Renfield’s Research On Sherrielock Holmes

December 16, 2015 at 8:34 pm (Literature, Science-Fiction, The Supernatural, Vampire novel) (, , , , , , , )

Renfield’s Research On Sherrielock Holmes

Amadeus and Renfield were sitting in their favourite Fish and Chips shop in London.

Renfield was having the Deluxe Grilled Cheese and Tuna Fish Sandwich Special.

Amadeus was having the All You Can Eat Fish n’ Chips Special.

He was now on his 11th plate of fish and chips.

“I’ve noticed that for some reason I’m not able to fit into any of the clothes that people bought me as presents last Christmas,” Amadeus said as he bit into his monster piece of cod.

“I wonder why that is,” Renfield bit into his sandwich.

“I have no idea,” Amadeus ordered his 12th plate of fish and chips.

“Anyways I’ve been doing some research on Sherrielock Holmes,” Renfield sipped his Magic Mushroom and Marshmallow Laced Chocolate Latte.

“Your personal dominatrix?” Amadeus spoke in a loud voice.

“Shhh, quiet, not so loud,” Renfield whispered to Amadeus.

The remark had caught the attention of other restaurant patrons particularly British Prime Minister David Cameron who sat there with a very peculiar look on his face.
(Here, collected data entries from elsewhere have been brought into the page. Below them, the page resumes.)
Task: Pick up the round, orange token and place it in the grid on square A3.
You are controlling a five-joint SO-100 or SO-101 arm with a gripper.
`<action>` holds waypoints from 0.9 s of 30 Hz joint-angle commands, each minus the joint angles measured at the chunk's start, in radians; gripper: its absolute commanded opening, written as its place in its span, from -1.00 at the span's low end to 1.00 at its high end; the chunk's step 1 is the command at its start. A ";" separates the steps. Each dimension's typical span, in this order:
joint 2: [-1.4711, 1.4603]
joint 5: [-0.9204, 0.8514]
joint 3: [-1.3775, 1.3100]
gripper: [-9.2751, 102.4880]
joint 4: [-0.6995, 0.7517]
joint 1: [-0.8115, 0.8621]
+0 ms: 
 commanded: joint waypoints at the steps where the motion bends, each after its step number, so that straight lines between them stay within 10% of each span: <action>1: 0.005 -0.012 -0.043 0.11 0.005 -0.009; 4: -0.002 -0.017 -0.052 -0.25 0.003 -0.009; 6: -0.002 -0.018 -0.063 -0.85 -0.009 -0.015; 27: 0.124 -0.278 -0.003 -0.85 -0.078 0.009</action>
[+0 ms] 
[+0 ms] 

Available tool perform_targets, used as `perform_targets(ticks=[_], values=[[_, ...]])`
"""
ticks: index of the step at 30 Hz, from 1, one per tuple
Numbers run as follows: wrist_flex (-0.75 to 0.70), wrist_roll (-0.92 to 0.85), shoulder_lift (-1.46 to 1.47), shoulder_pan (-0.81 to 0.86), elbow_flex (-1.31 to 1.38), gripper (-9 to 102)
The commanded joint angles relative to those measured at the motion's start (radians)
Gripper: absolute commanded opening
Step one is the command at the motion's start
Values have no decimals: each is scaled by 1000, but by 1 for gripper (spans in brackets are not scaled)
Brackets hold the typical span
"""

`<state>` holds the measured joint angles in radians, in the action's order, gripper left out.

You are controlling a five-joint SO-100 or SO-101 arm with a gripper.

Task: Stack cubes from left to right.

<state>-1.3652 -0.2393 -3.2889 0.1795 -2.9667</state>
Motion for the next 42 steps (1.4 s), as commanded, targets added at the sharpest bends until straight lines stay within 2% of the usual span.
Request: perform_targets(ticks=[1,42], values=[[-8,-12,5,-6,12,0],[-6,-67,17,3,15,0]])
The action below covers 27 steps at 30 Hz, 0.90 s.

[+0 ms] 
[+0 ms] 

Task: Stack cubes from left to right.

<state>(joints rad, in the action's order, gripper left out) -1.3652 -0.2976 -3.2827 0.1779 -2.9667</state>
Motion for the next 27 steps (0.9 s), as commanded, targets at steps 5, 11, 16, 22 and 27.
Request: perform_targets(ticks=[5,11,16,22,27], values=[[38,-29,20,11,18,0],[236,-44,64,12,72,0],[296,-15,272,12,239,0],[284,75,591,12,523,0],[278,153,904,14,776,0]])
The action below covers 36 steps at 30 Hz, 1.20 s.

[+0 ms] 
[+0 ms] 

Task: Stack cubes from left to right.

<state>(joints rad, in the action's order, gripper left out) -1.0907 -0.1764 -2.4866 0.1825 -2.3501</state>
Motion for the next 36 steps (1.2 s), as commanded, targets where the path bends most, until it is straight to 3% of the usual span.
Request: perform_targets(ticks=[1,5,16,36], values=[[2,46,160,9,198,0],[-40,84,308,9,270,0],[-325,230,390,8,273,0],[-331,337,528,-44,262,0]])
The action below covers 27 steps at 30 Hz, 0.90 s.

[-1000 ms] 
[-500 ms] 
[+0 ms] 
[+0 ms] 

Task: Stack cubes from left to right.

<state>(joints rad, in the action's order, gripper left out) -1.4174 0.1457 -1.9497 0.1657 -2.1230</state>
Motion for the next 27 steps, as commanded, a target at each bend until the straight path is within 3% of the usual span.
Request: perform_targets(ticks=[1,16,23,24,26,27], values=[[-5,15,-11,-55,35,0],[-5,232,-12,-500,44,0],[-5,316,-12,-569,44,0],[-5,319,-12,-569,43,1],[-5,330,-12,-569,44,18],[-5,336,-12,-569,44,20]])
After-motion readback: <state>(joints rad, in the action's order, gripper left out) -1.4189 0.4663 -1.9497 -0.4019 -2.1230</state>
“So what did you discover about Miss Holmes?” Amadeus ordered the chocolate pudding dessert.

“That she’s 161 years old for one thing,” Renfield stated.

“Wow, she doesn’t look much over 30 if that,” Amadeus was amazed, “she must have a lot of Oil of Olay around the house.”

“That she’s also Sherlock Holmes’ twin sister,” Renfield went on.

“Sherlock Holmes the famous detective?” Amadeus was astounded.

“The very same,” Renfield put on his deerstalker cap.

“But I always thought he was a fictional character,” Amadeus ordered the Moby Dick Omelette to go with his dessert.

“Dr. Watson just used his physician friend Sir Arthur Conan Doyle as a cover to protect Holmes’ real existence,” Renfield explained.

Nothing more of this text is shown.